The Vancouver Playhouse Theatre Company
Dangerous Corner by J.B. Priestley
Director Bill Dow Set and Costume Design Alison Green Lighting Design Gerald King Sound Design Michael Kidder Stage Manager Jan Hodgson
Dates and Venue 1 - 22 May 2010 @ 8:00pm | The Vancouver Playhouse
Reviewer Jane Penistan
'Dangerous Corner' is the first of J.B.Priestley’s plays. It was written when theories about time were much discussed in contemporary writing. It was also an era when experiments with drugs were being practiced by those who could afford the illegal imports. The Depression was a harsh and cruel reality in much of the country, particularly in the north, but this play is set in the south of England, in the environment of a comfortable, reasonably prosperous, family publishing business, though for some of the characters the possibility of unemployment was an unpleasant but unmentioned fear.
There was no television and radio was somewhat unreliable. The age of radio drama was in its infancy, but already making an impact on listeners. Dancing at home to either the radio dance band broadcasts or to gramophone records was a common recreation among young adults. The latest steps were avidly learnt from magazines and instruction books and practiced wherever there was space.
Bill Dow opened the play with the radio playing a popular song to which the company are dancing and singing. After this overture the play begins and this time the women of the cast are revealed listening to the closing scene of a radio drama, “Let Sleeping Dogs” and the sound of a gunshot.

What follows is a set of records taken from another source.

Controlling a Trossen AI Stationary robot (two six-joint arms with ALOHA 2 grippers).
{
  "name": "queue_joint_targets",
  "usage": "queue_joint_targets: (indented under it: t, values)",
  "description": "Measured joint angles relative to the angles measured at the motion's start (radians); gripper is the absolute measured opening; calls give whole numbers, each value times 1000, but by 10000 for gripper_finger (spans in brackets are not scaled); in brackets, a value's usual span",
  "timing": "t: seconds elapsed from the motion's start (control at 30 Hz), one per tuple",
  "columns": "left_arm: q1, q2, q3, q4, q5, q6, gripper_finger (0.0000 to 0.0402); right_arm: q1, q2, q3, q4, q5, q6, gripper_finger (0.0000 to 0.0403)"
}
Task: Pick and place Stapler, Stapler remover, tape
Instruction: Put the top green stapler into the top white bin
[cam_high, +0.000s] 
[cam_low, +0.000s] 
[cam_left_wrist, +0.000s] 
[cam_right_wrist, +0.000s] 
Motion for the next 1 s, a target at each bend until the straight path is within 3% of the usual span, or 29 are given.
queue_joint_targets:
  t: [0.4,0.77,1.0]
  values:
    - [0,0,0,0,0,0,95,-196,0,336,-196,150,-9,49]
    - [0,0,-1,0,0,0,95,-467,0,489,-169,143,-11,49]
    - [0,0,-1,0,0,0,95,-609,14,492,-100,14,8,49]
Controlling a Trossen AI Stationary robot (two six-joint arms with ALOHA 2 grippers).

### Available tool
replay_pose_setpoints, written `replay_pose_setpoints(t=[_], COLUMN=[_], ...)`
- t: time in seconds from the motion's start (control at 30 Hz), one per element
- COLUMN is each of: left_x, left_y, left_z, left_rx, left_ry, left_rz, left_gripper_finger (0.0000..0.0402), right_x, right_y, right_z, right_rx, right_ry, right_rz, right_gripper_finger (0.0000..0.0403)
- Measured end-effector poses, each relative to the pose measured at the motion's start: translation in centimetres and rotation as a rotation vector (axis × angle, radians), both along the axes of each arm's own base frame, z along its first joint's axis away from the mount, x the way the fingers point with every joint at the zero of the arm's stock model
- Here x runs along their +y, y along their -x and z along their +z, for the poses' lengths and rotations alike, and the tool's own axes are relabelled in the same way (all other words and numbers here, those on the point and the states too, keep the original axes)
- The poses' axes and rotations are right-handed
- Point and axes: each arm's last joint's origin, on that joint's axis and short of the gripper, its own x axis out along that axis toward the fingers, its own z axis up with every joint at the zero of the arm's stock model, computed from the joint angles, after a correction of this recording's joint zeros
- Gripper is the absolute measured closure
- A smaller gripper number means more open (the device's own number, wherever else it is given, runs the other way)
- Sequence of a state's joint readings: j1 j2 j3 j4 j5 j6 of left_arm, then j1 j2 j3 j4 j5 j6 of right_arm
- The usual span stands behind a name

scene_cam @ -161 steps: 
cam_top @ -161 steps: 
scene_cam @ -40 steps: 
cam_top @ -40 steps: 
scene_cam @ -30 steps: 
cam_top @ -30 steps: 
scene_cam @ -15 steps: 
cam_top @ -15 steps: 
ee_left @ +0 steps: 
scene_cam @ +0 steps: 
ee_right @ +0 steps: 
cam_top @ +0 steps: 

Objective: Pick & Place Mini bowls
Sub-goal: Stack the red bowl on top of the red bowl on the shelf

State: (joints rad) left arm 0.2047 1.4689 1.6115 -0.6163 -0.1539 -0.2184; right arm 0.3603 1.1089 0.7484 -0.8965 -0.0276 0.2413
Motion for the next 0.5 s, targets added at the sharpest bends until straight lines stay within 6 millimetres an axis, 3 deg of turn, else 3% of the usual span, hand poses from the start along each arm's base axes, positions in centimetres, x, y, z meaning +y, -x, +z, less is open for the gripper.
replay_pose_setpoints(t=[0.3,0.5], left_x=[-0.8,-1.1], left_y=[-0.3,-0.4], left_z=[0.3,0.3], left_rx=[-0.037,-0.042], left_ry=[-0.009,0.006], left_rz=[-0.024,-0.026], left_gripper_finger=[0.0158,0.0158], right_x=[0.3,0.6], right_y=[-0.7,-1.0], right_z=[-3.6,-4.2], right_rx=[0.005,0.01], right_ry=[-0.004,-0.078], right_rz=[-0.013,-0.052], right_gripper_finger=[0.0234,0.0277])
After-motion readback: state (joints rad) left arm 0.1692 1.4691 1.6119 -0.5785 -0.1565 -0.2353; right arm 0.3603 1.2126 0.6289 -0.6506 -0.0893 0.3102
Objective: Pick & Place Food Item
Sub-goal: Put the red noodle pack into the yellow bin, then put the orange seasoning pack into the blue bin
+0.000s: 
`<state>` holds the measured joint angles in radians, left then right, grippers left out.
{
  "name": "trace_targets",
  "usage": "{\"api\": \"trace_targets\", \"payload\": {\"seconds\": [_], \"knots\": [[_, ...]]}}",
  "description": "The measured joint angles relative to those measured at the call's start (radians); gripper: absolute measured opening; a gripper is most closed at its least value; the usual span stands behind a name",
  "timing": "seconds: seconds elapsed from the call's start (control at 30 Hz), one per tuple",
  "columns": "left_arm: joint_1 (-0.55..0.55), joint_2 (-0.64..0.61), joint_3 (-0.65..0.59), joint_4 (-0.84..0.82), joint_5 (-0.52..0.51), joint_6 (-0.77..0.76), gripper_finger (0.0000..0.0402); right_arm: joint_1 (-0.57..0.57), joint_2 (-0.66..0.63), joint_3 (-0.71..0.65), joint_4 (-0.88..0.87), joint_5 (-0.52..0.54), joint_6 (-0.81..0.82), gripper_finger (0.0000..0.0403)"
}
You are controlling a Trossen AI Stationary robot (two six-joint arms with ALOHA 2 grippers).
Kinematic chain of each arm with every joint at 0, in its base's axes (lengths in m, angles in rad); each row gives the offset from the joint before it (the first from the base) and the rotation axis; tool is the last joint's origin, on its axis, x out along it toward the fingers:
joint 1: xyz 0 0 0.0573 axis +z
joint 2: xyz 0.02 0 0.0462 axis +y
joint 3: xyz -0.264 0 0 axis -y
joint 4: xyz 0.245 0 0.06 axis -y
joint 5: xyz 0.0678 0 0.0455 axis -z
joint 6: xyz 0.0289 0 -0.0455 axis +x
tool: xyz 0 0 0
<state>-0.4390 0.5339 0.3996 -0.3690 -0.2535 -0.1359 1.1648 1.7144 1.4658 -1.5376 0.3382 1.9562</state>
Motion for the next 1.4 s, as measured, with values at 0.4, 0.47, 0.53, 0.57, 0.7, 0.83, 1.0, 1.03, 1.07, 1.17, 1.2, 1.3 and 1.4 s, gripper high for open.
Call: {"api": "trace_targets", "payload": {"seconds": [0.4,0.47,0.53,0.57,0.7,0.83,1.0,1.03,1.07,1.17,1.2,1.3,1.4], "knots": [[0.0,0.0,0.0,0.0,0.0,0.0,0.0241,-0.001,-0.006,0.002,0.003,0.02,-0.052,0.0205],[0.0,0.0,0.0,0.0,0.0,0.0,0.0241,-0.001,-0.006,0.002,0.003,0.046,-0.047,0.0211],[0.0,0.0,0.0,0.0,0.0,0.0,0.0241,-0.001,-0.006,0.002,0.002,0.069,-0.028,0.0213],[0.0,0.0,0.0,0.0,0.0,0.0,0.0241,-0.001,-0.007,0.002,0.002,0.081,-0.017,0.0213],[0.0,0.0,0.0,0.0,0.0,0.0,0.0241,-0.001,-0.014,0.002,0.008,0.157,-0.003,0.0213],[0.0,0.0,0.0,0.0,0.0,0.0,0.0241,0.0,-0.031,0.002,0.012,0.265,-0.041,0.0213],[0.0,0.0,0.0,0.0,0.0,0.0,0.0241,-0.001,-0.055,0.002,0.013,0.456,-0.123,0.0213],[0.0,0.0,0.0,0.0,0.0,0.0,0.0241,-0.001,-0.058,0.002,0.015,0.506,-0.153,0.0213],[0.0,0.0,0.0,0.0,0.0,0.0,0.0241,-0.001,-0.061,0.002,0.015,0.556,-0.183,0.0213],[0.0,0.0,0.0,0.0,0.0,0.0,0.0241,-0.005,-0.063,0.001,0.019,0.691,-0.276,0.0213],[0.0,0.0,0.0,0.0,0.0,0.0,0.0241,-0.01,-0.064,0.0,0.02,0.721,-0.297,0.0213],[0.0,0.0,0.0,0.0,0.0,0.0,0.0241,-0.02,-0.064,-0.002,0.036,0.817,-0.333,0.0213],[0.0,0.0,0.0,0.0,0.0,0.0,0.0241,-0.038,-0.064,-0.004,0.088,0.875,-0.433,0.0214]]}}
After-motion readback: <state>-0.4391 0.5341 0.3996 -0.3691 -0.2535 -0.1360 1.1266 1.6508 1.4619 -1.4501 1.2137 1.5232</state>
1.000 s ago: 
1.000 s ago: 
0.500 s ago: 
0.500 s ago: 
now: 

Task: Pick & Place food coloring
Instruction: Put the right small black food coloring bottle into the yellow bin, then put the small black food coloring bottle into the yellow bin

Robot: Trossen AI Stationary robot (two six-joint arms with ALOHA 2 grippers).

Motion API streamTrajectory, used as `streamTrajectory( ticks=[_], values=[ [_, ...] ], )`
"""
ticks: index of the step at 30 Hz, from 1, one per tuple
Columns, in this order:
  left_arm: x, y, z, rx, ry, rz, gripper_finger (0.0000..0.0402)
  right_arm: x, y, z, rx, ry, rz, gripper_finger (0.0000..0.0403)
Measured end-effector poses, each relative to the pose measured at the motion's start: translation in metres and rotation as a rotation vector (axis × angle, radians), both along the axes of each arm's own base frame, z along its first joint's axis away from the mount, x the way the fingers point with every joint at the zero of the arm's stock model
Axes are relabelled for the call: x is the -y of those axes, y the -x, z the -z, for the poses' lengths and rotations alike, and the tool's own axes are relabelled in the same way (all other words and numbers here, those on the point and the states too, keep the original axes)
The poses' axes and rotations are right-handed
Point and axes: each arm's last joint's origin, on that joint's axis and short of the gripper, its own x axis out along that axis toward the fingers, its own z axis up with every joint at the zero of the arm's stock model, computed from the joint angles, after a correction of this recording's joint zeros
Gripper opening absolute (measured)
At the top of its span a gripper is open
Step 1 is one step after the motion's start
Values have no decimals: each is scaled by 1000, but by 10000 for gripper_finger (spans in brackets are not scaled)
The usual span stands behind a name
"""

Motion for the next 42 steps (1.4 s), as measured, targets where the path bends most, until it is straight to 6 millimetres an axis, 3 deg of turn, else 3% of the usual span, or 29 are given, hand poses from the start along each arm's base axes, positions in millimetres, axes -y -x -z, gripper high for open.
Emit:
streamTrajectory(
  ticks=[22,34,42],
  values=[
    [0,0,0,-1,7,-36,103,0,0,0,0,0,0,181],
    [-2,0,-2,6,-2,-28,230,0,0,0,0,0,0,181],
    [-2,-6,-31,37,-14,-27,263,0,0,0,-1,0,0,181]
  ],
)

During the course of the evening family secrets, infidelity and accusations are aired, tempers flair, and revelations bring some relief from the mounting tension. There are surprises in the confessional revelations of the company secretary, Olwen Peel, perceptively played by Anna Galvin and shock at the disclosures made by the company’s business manager, Charles Stanton, performed with great understanding of his character’s position by Tom Scholte.
As always, Jennifer Clement, is an elegant and sophisticated hostess and wife, in the person of Freda Caplan, married to the excitable and truth hunting Robert Caplan (Vincent Gale), now head of the publishing firm. After Robert thinks that all the sins of omission and commission have been discovered, there is still one more scene to come. Betty, the wife of Robert’s hysterical young brother–in-law, Gordon (Charlie Gallant), proclaims herself as anything but an innocent young bride, but as a hard bitten, intriguing woman. Anastasia Phillips, carries this off with great aplomb.
An outsider in the person of Miss Mockridge, an author and client of the publishing firm, is seen in the beginning in the first and closing scenes of the play. Miss Mockridge (Christine Willes) presents the public view of the private, turbulent family company.
At the end we are back to the act I opening scene and the end of the broadcast play and all is as it was – or is it?
Beautifully dressed by Alison Green, and with a complicated set, Bill Dow directs the production with mounting tension to its climax. The deceleration back into the opening tempo is soothingly smooth. Have we just “slumbered here / While these shadows did appear?”